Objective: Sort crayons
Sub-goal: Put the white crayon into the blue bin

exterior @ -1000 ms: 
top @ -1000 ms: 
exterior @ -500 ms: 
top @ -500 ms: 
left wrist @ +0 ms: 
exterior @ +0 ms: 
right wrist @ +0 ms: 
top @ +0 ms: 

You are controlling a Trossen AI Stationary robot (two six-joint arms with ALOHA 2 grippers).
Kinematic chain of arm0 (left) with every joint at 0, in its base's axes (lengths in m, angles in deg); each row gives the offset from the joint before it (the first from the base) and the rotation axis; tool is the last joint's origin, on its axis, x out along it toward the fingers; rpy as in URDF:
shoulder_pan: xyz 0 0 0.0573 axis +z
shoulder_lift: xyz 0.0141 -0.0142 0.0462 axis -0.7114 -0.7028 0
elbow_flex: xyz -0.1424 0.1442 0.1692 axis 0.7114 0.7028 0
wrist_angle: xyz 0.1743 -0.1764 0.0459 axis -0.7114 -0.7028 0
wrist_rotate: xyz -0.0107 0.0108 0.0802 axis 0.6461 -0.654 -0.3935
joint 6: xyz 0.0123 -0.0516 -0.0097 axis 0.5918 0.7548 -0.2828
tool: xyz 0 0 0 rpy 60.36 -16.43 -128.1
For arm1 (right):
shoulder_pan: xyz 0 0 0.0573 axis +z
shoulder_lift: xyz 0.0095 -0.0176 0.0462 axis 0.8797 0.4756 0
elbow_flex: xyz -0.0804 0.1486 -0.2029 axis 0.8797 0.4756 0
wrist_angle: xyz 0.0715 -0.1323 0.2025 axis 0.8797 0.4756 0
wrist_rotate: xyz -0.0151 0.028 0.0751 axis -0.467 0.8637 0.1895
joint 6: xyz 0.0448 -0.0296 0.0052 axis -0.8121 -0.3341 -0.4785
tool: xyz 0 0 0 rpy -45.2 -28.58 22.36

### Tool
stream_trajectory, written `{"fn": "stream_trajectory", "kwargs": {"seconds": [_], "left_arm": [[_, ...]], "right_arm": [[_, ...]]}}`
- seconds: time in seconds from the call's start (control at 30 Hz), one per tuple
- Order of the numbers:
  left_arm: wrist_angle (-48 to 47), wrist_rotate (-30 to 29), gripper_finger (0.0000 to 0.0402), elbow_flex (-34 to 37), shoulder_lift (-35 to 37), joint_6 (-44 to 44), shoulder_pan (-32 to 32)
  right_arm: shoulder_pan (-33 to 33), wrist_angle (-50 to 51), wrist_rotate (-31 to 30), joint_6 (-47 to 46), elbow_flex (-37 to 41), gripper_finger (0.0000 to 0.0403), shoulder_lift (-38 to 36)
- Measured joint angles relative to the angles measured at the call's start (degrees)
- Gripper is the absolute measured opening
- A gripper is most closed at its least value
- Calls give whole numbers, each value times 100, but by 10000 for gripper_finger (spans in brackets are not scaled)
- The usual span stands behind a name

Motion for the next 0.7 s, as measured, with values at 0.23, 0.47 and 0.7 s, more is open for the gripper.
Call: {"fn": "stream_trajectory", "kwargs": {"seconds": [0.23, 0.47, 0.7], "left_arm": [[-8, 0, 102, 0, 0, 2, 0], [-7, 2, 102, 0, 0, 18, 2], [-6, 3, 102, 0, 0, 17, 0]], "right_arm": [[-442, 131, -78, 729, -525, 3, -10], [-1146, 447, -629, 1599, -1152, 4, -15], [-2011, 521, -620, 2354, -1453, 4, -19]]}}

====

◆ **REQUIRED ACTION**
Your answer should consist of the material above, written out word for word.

◆ **ANSWER TO THIS TASK**
Objective: Sort crayons
Sub-goal: Put the white crayon into the blue bin

exterior @ -1000 ms: 
top @ -1000 ms: 
exterior @ -500 ms: 
top @ -500 ms: 
left wrist @ +0 ms: 
exterior @ +0 ms: 
right wrist @ +0 ms: 
top @ +0 ms: 

You are controlling a Trossen AI Stationary robot (two six-joint arms with ALOHA 2 grippers).
Kinematic chain of arm0 (left) with every joint at 0, in its base's axes (lengths in m, angles in deg); each row gives the offset from the joint before it (the first from the base) and the rotation axis; tool is the last joint's origin, on its axis, x out along it toward the fingers; rpy as in URDF:
shoulder_pan: xyz 0 0 0.0573 axis +z
shoulder_lift: xyz 0.0141 -0.0142 0.0462 axis -0.7114 -0.7028 0
elbow_flex: xyz -0.1424 0.1442 0.1692 axis 0.7114 0.7028 0
wrist_angle: xyz 0.1743 -0.1764 0.0459 axis -0.7114 -0.7028 0
wrist_rotate: xyz -0.0107 0.0108 0.0802 axis 0.6461 -0.654 -0.3935
joint 6: xyz 0.0123 -0.0516 -0.0097 axis 0.5918 0.7548 -0.2828
tool: xyz 0 0 0 rpy 60.36 -16.43 -128.1
For arm1 (right):
shoulder_pan: xyz 0 0 0.0573 axis +z
shoulder_lift: xyz 0.0095 -0.0176 0.0462 axis 0.8797 0.4756 0
elbow_flex: xyz -0.0804 0.1486 -0.2029 axis 0.8797 0.4756 0
wrist_angle: xyz 0.0715 -0.1323 0.2025 axis 0.8797 0.4756 0
wrist_rotate: xyz -0.0151 0.028 0.0751 axis -0.467 0.8637 0.1895
joint 6: xyz 0.0448 -0.0296 0.0052 axis -0.8121 -0.3341 -0.4785
tool: xyz 0 0 0 rpy -45.2 -28.58 22.36

### Tool
stream_trajectory, written `{"fn": "stream_trajectory", "kwargs": {"seconds": [_], "left_arm": [[_, ...]], "right_arm": [[_, ...]]}}`
- seconds: time in seconds from the call's start (control at 30 Hz), one per tuple
- Order of the numbers:
  left_arm: wrist_angle (-48 to 47), wrist_rotate (-30 to 29), gripper_finger (0.0000 to 0.0402), elbow_flex (-34 to 37), shoulder_lift (-35 to 37), joint_6 (-44 to 44), shoulder_pan (-32 to 32)
  right_arm: shoulder_pan (-33 to 33), wrist_angle (-50 to 51), wrist_rotate (-31 to 30), joint_6 (-47 to 46), elbow_flex (-37 to 41), gripper_finger (0.0000 to 0.0403), shoulder_lift (-38 to 36)
- Measured joint angles relative to the angles measured at the call's start (degrees)
- Gripper is the absolute measured opening
- A gripper is most closed at its least value
- Calls give whole numbers, each value times 100, but by 10000 for gripper_finger (spans in brackets are not scaled)
- The usual span stands behind a name

Motion for the next 0.7 s, as measured, with values at 0.23, 0.47 and 0.7 s, more is open for the gripper.
Call: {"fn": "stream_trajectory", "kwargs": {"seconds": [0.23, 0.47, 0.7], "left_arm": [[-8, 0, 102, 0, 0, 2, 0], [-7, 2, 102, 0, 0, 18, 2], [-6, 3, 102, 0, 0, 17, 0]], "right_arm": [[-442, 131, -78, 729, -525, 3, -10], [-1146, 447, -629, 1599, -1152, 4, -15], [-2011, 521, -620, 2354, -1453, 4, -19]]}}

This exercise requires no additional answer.